→ **PROBLEM DETAILS**: From the entries below, return only the lines starting at the one that contains "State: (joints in" and ending at the one that contains "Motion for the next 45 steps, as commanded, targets", exactly as they stand.

━━ RECORD EXTRACTS

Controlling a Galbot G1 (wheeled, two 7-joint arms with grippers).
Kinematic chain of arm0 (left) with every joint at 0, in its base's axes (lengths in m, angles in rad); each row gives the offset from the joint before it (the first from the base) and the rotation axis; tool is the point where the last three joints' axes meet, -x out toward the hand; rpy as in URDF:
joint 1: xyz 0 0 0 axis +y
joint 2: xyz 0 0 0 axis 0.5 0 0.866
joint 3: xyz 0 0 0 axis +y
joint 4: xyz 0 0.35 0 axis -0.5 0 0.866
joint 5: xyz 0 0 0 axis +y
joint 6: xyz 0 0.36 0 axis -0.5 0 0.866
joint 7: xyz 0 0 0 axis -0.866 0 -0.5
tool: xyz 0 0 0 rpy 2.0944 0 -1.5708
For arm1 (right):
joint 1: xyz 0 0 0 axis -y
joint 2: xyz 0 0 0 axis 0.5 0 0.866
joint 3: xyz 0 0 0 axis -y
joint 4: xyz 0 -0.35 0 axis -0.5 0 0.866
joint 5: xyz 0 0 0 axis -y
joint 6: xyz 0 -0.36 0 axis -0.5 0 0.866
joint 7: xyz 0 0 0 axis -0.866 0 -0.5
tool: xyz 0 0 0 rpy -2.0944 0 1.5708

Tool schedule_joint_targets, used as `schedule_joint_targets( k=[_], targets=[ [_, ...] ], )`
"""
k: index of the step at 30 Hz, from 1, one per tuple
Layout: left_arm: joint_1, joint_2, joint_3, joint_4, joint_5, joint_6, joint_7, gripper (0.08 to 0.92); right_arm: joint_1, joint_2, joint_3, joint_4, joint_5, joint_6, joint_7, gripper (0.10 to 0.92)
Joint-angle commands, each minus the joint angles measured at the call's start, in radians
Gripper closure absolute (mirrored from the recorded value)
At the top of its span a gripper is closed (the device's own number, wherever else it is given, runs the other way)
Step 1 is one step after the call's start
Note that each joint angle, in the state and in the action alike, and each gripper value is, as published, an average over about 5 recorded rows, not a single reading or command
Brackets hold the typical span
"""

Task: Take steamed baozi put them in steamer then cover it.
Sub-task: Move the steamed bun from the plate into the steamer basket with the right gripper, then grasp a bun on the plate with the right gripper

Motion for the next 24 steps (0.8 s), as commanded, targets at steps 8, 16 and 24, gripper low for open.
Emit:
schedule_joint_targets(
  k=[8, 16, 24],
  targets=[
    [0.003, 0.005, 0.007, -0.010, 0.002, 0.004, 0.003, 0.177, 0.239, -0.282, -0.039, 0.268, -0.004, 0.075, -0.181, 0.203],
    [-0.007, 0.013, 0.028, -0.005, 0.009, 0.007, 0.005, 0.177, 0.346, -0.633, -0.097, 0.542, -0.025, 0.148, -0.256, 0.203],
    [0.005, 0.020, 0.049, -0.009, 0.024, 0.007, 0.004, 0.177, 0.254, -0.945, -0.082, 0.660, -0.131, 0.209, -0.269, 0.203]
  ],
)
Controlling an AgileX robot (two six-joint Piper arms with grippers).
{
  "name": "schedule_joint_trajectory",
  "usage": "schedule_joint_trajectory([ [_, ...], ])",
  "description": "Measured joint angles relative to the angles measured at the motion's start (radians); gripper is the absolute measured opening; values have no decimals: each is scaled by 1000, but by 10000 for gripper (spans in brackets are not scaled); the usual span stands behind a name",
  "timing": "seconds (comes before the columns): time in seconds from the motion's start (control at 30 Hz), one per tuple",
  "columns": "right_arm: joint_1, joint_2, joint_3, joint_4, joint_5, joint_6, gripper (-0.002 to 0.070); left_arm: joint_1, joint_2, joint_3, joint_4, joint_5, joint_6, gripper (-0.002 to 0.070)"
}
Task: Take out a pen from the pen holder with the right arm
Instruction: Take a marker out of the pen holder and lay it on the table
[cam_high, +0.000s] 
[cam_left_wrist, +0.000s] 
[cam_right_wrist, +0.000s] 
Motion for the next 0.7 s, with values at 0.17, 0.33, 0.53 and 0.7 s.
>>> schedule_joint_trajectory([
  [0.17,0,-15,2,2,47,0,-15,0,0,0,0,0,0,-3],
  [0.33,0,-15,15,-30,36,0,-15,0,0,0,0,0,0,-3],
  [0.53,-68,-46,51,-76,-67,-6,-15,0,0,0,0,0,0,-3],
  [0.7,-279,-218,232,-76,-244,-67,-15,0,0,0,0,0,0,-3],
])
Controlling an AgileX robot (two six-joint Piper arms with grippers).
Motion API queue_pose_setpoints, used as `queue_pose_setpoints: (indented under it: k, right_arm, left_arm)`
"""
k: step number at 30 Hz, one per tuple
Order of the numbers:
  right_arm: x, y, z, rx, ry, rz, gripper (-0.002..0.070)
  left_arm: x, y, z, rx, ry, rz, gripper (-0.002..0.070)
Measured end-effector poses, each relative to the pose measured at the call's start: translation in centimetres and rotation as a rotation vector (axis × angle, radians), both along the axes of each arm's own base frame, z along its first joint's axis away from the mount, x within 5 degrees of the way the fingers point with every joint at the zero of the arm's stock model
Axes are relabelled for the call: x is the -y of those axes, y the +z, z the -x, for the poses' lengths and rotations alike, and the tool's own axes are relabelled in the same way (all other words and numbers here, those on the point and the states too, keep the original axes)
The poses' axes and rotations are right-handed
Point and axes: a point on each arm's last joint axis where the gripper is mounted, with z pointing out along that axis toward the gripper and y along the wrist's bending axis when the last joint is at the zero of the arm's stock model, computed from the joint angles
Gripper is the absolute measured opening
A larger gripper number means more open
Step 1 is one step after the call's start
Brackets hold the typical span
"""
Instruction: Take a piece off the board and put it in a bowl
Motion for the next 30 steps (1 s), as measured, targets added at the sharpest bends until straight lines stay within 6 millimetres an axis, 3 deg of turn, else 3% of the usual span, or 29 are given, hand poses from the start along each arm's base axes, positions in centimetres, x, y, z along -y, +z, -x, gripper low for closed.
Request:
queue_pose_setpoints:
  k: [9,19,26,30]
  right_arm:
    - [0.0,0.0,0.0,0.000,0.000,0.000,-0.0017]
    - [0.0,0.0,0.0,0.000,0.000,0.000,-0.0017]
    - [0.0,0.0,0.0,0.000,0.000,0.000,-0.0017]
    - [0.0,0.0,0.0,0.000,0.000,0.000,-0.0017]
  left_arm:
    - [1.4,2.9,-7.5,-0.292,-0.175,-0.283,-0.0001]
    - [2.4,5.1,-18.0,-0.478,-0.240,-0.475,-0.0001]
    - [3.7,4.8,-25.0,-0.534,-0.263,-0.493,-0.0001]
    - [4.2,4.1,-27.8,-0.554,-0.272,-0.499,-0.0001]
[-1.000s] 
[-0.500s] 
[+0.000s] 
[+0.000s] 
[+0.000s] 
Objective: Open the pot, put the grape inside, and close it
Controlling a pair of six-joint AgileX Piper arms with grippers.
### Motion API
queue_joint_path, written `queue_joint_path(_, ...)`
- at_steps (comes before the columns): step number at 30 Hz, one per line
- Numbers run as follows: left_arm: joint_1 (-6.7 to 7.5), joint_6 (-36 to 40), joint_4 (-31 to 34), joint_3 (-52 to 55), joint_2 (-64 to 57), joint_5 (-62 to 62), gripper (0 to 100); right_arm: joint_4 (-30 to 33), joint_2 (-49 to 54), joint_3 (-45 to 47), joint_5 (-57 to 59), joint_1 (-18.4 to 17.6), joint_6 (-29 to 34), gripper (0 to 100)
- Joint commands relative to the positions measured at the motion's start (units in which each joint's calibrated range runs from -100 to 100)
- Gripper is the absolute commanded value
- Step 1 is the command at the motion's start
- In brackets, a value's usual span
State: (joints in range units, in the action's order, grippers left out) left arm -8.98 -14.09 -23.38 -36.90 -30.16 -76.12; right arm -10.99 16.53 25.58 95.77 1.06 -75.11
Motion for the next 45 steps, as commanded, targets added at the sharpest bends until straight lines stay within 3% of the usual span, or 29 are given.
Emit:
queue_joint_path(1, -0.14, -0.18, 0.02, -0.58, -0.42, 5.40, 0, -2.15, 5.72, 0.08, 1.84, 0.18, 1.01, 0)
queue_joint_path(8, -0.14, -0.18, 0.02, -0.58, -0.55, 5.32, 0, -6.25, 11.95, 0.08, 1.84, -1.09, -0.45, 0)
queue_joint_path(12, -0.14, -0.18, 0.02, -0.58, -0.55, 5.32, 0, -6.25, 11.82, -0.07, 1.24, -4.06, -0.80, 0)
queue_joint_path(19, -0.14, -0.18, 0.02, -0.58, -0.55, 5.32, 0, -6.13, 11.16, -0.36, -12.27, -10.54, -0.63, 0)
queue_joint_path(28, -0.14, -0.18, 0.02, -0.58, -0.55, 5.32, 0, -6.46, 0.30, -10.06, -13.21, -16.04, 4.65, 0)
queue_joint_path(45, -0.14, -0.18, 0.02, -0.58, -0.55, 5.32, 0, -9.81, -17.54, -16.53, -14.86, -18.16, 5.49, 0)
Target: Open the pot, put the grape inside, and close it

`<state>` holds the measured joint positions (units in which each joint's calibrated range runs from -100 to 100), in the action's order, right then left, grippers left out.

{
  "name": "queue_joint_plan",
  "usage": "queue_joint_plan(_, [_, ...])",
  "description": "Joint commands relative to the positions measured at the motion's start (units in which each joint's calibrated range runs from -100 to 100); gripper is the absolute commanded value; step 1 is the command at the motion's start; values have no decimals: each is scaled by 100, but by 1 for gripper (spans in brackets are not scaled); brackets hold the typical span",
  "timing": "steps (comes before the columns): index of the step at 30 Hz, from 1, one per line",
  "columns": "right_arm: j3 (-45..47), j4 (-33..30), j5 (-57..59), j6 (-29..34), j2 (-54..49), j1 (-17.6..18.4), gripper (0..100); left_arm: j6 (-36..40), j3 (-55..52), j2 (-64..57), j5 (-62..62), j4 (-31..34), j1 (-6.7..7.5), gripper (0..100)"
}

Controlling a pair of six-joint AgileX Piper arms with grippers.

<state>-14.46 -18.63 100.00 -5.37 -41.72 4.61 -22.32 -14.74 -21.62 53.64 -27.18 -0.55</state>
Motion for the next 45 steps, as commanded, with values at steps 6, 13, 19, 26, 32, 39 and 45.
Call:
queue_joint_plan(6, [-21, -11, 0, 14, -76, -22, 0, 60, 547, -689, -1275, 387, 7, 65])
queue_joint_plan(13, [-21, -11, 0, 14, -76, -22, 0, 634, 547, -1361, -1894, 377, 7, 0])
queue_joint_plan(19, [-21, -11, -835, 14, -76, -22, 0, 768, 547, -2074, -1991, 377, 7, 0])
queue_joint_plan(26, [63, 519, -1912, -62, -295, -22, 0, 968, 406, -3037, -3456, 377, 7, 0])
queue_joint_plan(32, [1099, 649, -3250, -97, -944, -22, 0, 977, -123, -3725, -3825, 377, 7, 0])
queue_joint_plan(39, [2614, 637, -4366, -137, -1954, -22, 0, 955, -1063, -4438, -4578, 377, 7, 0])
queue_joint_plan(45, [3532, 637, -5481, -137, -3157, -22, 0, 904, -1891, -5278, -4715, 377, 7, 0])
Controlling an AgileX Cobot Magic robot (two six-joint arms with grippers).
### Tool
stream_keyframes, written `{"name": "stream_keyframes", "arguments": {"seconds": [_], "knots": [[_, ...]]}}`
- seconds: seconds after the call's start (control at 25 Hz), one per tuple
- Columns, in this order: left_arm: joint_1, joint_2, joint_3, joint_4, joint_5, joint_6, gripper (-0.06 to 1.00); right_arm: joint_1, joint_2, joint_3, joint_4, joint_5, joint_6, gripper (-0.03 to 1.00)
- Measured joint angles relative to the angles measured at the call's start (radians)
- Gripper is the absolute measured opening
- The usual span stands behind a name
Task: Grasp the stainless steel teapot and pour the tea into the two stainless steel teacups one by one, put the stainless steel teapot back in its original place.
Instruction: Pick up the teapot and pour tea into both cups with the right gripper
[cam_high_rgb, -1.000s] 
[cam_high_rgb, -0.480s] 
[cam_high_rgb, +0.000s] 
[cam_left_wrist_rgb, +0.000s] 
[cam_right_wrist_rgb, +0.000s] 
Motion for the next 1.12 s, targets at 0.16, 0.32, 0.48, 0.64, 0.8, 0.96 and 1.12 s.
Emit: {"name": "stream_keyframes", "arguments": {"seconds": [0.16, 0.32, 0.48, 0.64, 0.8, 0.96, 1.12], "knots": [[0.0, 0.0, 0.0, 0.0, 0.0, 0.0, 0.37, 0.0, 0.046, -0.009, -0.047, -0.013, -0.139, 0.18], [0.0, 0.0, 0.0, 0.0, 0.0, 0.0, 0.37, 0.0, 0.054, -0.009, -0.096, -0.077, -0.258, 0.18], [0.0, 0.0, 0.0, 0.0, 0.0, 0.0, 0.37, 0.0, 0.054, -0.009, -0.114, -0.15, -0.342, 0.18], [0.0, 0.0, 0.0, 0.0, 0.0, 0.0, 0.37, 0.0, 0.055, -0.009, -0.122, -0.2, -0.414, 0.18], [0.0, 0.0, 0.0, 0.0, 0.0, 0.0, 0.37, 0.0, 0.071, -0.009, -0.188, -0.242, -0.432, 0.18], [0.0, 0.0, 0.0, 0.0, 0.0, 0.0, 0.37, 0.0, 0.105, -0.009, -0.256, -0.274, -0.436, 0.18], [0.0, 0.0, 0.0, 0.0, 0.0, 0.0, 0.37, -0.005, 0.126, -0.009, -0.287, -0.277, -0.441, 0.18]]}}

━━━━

→ **COMPLETED EXERCISE**:
State: (joints in range units, in the action's order, grippers left out) left arm -8.98 -14.09 -23.38 -36.90 -30.16 -76.12; right arm -10.99 16.53 25.58 95.77 1.06 -75.11
Motion for the next 45 steps, as commanded, targets added at the sharpest bends until straight lines stay within 3% of the usual span, or 29 are given.

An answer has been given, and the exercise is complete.